Mais le film n’est pas que formaliste, Wenders réussissant tout aussi bien à brosser d’attachants portraits de personnages pas toujours nécessairement recommandables. Outre les seconds rôles, d'un côté l'ambigu Ripley dont on a du mal à cerner les motivations et à le situer par rapport à la loi, homme torturé délivrant quotidiennement son journal sonore en s’enregistrant sur magnétophone ; pour l'interpréter Dennis Hopper a énormément improvisé son jeu d’acteur contrairement à Bruno Ganz alors plus traditionnel dans son travail de comédien. De l'autre donc, campé par ce dernier, Jonathan Zimmermann qui, de citoyen lambda devenu tueur à gages amateur, va voir sa vie chamboulée et se voir précipité dans une inéluctable et infernale spirale autodestructrice, pris en tenaille entre deux bandes criminelles qui se livrent une guerre sans merci. Seule source de douceur et de pragmatisme auquel il parvient parfois à se raccrocher dans ce monde cynique, oppressant et brutal, son épouse interprétée par la formidable Liza Kreuzer malheureusement un peu sous-utilisée par Wenders mais qu’on se consolera en allant la retrouver dans un thriller français bien trop méconnu d’à peu près la même époque (1981), le formidable Il faut tuer Birgit Haas de Laurent Heynemann dans lequel l’actrice donne toute la mesure de son talent et s'avère inoubliable.
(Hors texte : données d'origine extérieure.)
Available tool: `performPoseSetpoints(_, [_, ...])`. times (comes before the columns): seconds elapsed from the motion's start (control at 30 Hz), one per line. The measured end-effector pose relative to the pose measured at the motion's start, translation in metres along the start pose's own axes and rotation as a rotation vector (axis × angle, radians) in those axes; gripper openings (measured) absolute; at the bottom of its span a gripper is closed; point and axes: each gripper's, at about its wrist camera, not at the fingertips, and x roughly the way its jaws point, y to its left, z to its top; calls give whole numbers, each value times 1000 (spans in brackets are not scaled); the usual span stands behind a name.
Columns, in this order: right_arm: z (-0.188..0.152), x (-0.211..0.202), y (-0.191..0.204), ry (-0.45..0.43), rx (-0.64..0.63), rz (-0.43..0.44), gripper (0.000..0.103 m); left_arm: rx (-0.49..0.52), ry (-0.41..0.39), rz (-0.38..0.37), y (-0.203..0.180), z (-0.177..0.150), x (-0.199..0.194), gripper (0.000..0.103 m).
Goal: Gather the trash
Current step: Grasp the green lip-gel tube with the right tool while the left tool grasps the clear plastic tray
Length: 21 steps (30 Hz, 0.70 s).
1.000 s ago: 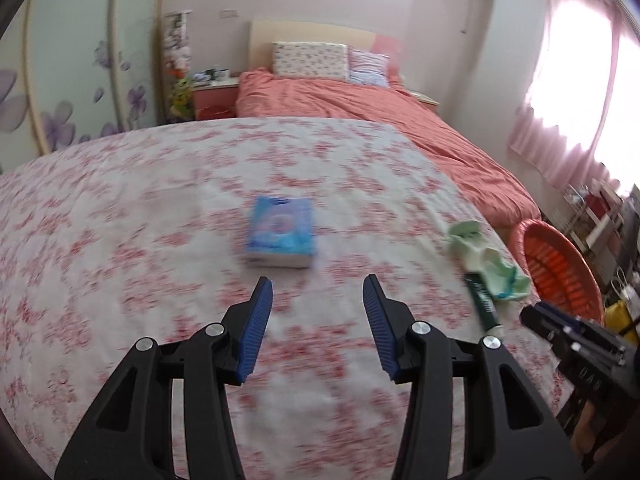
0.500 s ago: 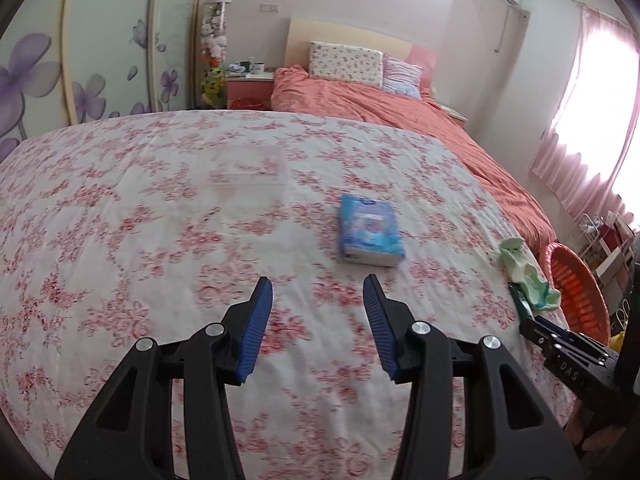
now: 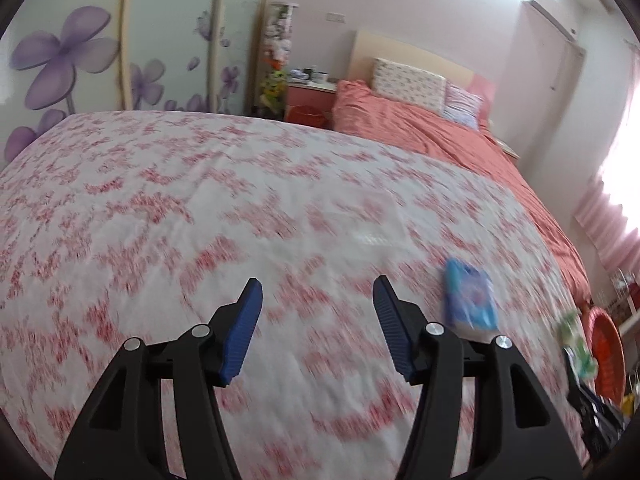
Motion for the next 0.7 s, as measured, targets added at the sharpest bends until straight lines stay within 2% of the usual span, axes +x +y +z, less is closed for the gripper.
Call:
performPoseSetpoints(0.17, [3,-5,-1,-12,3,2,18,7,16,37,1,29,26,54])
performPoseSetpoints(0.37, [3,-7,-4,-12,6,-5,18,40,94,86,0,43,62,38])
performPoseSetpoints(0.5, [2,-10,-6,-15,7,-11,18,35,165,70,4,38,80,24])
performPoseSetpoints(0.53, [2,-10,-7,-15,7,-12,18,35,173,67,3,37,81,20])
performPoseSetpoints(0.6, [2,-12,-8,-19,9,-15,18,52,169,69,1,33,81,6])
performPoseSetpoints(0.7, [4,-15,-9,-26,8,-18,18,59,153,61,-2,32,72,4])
Des virages scénaristiques parfois déroutants, des péripéties inattendues, de superbes et efficaces scènes de filature dans le métro parisien, de beaux moments de suspense (dans le train notamment, hommage évident à Hitchcock, tout comme précédemment la séquence de la vente aux enchères renvoyant déjà à La Mort aux trousses), des meurtres long et laborieux dont la cause première est l’incompétence et le manque d'expérience du tueur (l’on repense encore à Hitchcock, notamment à la célèbre séquence dans Le Rideau déchiré), des personnages à la fois mystérieux et pour certains attachants, une musique entêtante de Jurgen Knieper et une mise en scène inventive d'un Wim Wenders en pleine possession de ses moyens. Alors certes L'Ami américain pourra paraitre parfois un peu brumeux et obscur mais également captivant de par son ton lancinant, les chemins de traverse empruntés, le mystère de son intrigue et certains des personnages qui la peuplent (notamment le peintre campé par Nicholas). Un très beau, élégant et envoutant thriller baroque et métaphysique qui en prenant son temps nous aura fait réfléchir sur la solitude et la mort et dans lequel on se sera amusé à reconnaitre les amis réalisateurs de Wenders, outre Dennis Hopper, Gérard Blain, Nicholas Ray, Samuel Fuller, Daniel Schmid, Jean Eustache et Peter Lilienthal. Un film curieux, pas toujours aimable mais pourtant constamment séduisant.